Oh, well, I think. I was going to have to get it out of the way eventually. Why not now? Just like pulling off a band-aid. Fast and clean. Get it over with. ‘Carter isn’t going to be coming to the wedding. We, uh… well, we broke up.’

Her hand leaps to her mouth fast enough that I’m worried she might overshoot and take her eye out. ‘Oh, God, I’m so sorry. I didn’t know. I shouldn’t have said anything. Are you OK?’ She reels through the checklist of platitudes like she’s working to a schedule and is running a little bit behind.

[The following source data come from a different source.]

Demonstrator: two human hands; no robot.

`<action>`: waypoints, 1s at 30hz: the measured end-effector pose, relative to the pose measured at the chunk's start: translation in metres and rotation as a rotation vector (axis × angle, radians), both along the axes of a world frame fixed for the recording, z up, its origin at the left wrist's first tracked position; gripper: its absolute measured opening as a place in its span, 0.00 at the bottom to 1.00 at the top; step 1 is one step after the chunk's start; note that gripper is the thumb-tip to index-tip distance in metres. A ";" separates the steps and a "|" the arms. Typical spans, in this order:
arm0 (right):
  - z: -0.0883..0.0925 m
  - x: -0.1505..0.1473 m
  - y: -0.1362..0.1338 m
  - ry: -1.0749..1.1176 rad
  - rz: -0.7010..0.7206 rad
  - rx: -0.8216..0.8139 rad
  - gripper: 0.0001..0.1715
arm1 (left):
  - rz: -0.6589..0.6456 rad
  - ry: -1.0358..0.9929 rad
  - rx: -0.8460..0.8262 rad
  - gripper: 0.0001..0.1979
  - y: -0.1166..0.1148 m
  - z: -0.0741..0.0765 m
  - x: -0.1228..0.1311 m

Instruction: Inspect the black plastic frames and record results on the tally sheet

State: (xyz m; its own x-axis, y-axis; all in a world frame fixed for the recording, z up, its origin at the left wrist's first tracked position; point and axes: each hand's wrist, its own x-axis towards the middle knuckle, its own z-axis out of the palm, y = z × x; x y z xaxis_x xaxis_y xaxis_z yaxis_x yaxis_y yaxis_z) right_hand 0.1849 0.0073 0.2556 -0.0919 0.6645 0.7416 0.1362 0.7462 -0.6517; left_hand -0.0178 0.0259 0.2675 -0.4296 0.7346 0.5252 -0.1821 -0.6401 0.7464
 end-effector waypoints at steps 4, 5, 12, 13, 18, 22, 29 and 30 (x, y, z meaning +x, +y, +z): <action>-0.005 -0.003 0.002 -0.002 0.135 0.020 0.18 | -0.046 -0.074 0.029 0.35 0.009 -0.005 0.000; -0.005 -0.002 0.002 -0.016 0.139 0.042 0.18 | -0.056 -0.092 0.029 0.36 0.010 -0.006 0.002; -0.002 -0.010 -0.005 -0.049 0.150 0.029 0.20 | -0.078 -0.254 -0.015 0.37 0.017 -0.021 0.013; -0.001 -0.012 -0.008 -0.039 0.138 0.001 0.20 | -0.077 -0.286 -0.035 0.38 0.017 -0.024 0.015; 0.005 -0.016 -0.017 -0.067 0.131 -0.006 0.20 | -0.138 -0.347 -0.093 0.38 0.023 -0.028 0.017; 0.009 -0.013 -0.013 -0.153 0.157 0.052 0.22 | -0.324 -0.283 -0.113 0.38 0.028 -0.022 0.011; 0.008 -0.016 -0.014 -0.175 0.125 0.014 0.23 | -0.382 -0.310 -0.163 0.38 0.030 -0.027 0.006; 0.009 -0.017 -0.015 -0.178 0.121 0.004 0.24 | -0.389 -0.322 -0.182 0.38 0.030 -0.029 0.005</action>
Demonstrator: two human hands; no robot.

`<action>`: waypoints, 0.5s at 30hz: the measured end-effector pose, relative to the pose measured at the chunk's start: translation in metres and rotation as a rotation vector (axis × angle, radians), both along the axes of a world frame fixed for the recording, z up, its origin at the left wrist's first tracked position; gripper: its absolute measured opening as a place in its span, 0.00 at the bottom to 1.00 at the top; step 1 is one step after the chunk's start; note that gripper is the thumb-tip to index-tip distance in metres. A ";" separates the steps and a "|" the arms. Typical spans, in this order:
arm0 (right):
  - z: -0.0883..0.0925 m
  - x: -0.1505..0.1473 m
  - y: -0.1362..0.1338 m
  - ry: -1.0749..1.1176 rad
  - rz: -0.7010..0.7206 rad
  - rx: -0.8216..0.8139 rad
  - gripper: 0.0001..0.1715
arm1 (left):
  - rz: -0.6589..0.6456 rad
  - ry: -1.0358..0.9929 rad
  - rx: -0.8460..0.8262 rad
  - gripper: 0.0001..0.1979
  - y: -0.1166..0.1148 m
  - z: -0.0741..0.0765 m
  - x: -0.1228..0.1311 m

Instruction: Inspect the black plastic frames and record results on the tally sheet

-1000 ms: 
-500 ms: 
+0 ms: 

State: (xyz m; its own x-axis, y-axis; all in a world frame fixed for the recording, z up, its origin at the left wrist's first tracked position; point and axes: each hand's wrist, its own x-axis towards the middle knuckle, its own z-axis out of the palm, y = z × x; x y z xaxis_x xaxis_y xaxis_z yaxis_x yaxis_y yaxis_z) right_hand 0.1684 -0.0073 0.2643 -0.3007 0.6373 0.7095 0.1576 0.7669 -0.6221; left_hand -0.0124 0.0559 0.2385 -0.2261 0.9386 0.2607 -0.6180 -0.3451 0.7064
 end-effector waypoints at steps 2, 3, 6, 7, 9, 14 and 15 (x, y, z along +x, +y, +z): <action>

I shake my head quickly – a little too quickly – and smile as best I can. ‘It’s fine,’ I say. ‘You couldn’t have known. And I’m fine. Really. I’m fine.’ Four sets of eyes are fixed on mine, but that’s OK; anyone looking at my face isn’t looking at my hand, where I’m furiously tapping my thumb against the soft space where my engagement ring used to be.

Fine, fine, fine.

‘You’re sure?’ Paige asks.

‘Really. I just kind of want to forget about it all.’

Lauren swoops in to save me. ‘Well,’ she says, ‘I think we can take care of that. Where better to forget a boy than Bourbon Street, right girls?’

Danielle lets out a whoop of encouragement. ‘Amen!’ she says. ‘It’s right there in the name!’

‘Who are we forgetting again?’ Jessica asks, and the others giggle. Keeping the smile on my face is getting harder by the minute.

The three of them – Danielle, Paige and Jessica – begin to wander off out of the bar, some on shakier legs than others, as Lauren crooks a hand through mine. ‘Come on, you,’ she says. ‘Let’s get this party started.’